◆ **Data items**
↓

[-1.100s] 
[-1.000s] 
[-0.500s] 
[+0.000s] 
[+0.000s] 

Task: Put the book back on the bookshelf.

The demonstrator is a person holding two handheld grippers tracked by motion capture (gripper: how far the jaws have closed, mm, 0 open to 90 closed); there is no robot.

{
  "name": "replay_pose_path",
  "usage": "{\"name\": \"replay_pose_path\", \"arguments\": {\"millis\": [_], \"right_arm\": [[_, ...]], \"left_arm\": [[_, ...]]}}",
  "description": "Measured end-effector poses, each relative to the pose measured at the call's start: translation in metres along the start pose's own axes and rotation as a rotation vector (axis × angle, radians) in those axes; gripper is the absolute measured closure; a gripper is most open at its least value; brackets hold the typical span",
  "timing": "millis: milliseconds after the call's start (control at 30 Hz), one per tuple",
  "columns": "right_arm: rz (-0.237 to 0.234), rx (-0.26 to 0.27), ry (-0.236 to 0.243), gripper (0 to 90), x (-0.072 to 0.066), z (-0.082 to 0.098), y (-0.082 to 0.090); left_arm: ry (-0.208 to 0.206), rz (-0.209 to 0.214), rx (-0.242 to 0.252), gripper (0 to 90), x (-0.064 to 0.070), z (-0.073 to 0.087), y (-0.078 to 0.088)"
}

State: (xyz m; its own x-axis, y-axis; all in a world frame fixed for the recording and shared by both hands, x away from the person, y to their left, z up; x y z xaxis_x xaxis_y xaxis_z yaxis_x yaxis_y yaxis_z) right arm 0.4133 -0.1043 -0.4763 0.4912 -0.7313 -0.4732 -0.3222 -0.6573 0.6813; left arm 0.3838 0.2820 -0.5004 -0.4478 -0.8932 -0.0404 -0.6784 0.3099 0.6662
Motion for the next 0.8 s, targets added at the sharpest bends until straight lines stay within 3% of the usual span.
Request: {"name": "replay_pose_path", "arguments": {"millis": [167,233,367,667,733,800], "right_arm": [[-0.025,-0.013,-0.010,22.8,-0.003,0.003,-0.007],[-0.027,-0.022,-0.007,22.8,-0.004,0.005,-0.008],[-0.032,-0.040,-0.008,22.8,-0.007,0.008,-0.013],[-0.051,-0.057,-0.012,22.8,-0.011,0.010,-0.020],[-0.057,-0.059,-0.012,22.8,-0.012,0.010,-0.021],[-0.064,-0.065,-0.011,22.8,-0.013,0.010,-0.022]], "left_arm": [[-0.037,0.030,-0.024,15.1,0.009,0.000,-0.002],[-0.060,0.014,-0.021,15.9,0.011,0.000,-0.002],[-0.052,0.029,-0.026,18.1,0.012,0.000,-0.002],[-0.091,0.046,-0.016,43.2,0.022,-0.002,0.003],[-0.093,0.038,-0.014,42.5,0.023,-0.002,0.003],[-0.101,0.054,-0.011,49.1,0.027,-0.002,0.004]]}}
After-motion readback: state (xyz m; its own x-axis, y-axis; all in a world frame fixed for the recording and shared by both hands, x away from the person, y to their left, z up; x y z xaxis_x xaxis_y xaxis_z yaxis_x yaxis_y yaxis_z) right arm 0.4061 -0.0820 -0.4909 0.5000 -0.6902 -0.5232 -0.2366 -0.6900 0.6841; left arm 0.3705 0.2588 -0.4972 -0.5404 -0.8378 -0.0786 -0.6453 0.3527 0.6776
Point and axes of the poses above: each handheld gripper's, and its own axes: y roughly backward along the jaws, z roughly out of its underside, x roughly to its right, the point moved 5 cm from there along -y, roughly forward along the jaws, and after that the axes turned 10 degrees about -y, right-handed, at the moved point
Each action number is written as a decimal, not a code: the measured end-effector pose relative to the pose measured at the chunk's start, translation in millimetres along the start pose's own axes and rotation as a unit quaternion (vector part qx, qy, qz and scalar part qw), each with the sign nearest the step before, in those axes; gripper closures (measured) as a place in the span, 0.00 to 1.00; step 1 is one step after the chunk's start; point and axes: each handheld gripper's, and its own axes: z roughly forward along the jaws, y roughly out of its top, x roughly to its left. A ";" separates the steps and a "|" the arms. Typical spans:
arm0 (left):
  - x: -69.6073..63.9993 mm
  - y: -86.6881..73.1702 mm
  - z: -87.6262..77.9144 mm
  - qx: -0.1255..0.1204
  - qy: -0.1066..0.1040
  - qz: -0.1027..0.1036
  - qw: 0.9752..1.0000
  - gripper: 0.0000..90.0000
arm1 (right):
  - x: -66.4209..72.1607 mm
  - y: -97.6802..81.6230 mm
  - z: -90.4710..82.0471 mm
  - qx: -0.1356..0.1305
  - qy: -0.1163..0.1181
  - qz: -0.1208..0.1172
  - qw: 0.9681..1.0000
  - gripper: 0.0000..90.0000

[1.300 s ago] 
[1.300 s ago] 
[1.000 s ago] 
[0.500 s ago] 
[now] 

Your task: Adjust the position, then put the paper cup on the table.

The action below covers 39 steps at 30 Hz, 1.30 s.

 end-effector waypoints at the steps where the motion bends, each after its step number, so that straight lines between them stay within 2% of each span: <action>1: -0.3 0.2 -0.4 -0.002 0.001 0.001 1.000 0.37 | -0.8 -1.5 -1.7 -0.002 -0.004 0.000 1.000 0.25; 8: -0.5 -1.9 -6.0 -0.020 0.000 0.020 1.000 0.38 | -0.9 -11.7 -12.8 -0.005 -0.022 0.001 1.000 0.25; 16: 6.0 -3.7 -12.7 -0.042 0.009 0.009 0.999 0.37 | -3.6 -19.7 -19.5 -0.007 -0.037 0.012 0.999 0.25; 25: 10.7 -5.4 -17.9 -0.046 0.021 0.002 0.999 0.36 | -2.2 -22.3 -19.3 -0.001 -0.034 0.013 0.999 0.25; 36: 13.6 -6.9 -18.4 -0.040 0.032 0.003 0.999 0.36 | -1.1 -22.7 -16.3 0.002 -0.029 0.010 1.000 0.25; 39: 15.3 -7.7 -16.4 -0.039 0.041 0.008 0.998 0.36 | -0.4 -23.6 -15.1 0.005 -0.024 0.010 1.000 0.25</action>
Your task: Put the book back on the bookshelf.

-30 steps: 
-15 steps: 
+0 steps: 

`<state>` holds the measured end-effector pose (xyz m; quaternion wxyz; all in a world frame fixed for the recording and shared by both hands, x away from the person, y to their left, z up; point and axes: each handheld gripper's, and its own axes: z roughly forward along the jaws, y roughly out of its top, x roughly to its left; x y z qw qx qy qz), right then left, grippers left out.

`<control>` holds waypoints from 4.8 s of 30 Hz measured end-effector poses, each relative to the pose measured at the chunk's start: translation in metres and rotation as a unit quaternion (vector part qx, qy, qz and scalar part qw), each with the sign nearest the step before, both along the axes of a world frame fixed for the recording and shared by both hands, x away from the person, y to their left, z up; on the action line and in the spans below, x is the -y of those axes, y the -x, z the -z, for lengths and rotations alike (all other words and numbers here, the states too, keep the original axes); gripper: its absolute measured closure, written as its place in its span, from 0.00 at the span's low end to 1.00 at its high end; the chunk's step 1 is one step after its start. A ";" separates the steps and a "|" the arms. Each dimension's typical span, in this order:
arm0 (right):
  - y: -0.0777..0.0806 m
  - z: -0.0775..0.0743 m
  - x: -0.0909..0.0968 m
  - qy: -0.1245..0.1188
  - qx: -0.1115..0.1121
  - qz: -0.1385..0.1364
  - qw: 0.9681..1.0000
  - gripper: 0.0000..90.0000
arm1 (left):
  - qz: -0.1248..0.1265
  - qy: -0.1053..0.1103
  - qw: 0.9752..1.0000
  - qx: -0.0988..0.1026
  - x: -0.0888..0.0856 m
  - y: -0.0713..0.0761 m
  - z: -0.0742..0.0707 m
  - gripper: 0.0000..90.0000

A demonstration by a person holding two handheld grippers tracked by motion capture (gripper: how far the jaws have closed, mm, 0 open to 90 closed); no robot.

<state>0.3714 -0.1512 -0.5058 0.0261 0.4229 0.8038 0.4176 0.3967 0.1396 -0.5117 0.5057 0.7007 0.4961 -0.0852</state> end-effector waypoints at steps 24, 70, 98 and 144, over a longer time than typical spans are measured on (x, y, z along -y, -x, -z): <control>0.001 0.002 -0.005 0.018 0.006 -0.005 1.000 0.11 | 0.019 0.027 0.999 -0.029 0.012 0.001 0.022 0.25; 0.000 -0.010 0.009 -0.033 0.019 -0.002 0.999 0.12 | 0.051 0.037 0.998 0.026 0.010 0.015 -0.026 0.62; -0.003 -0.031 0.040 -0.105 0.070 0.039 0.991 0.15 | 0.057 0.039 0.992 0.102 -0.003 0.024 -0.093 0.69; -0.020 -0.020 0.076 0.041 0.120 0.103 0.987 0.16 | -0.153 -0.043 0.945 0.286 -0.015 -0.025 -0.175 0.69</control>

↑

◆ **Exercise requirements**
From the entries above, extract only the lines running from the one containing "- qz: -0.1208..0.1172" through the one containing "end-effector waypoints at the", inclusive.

◆ **Your solution**
  - qz: -0.1208..0.1172
  - qw: 0.9681..1.0000
  - gripper: 0.0000..90.0000

[1.300 s ago] 
[1.300 s ago] 
[1.000 s ago] 
[0.500 s ago] 
[now] 

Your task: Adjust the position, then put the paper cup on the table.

The action below covers 39 steps at 30 Hz, 1.30 s.

 end-effector waypoints at the steps where the motion bends, each after its step number, so that straight lines between them stay within 2% of each span: <action>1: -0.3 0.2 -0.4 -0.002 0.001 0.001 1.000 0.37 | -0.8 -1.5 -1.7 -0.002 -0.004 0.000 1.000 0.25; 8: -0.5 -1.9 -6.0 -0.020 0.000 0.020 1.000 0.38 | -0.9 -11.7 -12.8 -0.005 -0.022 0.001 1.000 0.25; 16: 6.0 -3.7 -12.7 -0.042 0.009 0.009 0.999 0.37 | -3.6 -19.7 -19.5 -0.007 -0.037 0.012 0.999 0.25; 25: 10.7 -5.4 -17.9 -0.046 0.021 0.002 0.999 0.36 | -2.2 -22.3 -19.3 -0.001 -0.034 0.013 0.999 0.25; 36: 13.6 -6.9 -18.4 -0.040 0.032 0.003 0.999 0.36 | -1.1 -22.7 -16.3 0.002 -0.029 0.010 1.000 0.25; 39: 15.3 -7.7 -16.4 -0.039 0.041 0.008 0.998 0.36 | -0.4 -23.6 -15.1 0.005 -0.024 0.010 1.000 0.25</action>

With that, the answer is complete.